[What you are asked to do]: When the word "picture" shows up in a line of the data below, copy that whole line.

▬▬▬

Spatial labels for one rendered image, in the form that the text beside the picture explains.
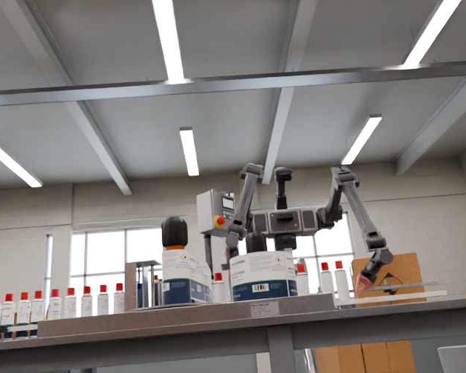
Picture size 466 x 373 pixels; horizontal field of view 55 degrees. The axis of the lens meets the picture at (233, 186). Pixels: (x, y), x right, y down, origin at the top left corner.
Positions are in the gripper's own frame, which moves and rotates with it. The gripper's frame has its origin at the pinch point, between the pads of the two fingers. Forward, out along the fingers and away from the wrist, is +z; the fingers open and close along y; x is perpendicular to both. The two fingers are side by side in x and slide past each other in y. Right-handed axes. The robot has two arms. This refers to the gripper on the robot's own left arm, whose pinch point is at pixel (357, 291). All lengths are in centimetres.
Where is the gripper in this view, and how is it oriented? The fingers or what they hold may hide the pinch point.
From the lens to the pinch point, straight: 202.9
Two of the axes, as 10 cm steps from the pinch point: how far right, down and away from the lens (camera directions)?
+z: -5.8, 7.8, -2.2
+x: 8.1, 5.2, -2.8
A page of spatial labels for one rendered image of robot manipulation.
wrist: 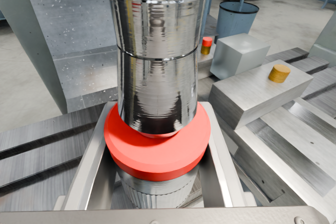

▬▬▬

[Written solution]:
Spatial labels for one rendered image, in the form that the text beside the picture explains.
Picture size 466 x 373 pixels; horizontal field of view 55 degrees. The axis of the lens meets the picture at (233, 186). Pixels: (x, y), x right, y down, origin at the top left corner.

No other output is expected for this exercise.